Cuando llegaba la hora de devolver lo recibido, más los consecuentes intereses, se recurría a todo y con más frecuencia a la venta de hidalguías, encomiendas, oficios y cargos, con consecuencias escandalosas, como la venta de la ciudad de Estepa a un banquero genovés de nombre Centurión, situación que produjo un éxodo masivo de sus habitantes a otros municipios de los alrededores.
Otro ejemplo de penuria fue el protagonizado por el rey con la poderosa Casa del duque Alcalá que se cobró un préstamo con el “Alguacilazgo Mayor de Sevilla”, y como del Alguacil Mayor dependía la cárcel sevillana, el duque, verdadero dueño de la cárcel, además de vender los oficios del régimen interior, cobraba a los presos por su libertad.
De tal magnitud era la quiebra que cuando se avisaba que llegaban los galeones de las Américas, los prestamistas se desplazaban a Sevilla y se ponían en cola para cobrar.
Y mientras, el rey Prudente, como se le conocía, acometía obras majestuosas, como la de San Lorenzo de El Escorial, que durante veintisiete años, exprimió la hacienda pública; o se enzarzaba en innumerables guerras que se mantenían en todos los frentes, principalmente contra Francia, el enemigo perpetuo.
Hasta tal punto llegó la desesperación del monarca y de sus consejeros más directos que todos buscaban medios para obtener dinero, cosa nada fácil, por cierto y hasta llegaron a hipotecar las minas de mercurio de Almadén, que pasó a manos de una familia judía.
El mercurio era fundamental para obtener la plata en las colonias y según cantidad de este metal que comprara cada encomendero de una mina, se le cargaban los tributos correspondientes a  la cantidad de plata que iba a obtener (ver mi artículo  El monopolio del mercurio http://unalupasobrelahistoria.blogspot.com.es/2013/03/el-monopolio-del-mercurio.html). Pues aun así se prescindía de tan preciada fuente de ingresos por obtener un préstamo.

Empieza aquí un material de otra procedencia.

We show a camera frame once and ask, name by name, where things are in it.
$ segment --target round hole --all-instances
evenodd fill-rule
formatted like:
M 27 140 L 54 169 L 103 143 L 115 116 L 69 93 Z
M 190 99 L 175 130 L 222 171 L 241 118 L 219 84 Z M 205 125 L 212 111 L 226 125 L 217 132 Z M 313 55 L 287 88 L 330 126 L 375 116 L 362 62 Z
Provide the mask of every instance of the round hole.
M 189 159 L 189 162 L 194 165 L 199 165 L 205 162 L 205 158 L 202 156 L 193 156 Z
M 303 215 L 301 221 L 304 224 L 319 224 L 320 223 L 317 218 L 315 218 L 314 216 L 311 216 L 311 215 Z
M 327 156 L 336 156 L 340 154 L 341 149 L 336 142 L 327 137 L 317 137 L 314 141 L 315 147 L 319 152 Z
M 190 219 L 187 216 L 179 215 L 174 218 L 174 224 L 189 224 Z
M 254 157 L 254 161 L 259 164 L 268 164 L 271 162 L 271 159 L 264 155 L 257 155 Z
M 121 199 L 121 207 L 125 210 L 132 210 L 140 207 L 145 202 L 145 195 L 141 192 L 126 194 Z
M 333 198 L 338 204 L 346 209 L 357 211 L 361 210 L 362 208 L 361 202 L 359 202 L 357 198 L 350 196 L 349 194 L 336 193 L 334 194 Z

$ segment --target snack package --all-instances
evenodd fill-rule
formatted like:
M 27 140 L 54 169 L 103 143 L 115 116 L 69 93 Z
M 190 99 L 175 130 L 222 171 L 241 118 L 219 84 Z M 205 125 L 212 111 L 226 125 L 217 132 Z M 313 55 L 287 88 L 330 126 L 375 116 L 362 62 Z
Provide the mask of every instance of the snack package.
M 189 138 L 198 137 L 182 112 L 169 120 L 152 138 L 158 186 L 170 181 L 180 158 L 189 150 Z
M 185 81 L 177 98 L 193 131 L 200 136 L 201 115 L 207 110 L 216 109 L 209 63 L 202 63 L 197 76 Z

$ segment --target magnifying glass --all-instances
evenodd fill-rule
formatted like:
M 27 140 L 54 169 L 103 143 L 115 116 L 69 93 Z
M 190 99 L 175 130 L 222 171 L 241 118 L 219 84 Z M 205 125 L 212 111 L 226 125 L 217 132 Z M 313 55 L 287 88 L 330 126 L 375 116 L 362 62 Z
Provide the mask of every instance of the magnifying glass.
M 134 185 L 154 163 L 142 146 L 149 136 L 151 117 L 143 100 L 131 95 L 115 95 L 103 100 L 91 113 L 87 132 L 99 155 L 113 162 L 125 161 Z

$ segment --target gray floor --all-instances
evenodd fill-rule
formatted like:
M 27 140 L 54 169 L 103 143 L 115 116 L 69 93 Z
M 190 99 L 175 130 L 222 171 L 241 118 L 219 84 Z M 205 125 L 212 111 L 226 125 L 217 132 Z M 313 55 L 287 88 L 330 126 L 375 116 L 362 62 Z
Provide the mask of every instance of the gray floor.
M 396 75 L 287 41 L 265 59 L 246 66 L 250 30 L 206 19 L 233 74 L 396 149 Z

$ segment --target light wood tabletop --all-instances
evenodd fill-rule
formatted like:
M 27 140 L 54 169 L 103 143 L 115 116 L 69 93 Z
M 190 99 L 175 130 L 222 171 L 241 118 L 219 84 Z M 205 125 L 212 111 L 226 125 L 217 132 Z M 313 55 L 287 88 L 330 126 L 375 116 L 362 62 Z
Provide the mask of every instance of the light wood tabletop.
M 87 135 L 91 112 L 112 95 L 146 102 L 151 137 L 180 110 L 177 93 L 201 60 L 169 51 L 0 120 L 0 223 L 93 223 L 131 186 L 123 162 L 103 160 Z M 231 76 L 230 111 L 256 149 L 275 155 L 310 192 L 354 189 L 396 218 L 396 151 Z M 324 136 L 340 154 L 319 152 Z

Y en esa desesperación no es de extrañar que alguien, un secretario o consejero, soplase a los oídos del rey que sería bueno buscar en la alquimia la solución a los problemas, como ya se había intentado en otras cortes europeas, aunque a decir de algunos de la época, no se conocía a nadie que de esta forma se hubiese hecho rico.
Es cierto que ya la alquimia medieval había quedado superada y nadie pensaba en el elixir de la eterna juventud, o la piedra filosofal, sino en conseguir algunos beneficios duplicando las cantidades de oro y plata, o mejorando su pureza, por procedimientos químicos que consistían en añadir otros metales y las fórmulas secretas de los alquimistas, además del siempre presente azufre, el azogue y el “afronitro” o “alatrón”.
A quienes empleaban este procedimiento de duplicación se les llamaba “melioradores y transmutadores”.
Sin estar nada convencido de que la alquimia iba a sacar a España de su pobreza, en 1567, el Rey Prudente autoriza a su secretario para que a expensas de la corona se realicen pruebas transmutatorias.
Y gracias a que la labor de los bibliófilos ha sido constante en todos los tiempos, llegó a manos de un académico de la Historia de principios del siglo pasado, una serie de notas, concretamente ocho, cursadas entre Felipe II y su secretario Pedro de Hoyo, en las que el monarca escribía al margen sus respuestas, como era costumbre hacer en él.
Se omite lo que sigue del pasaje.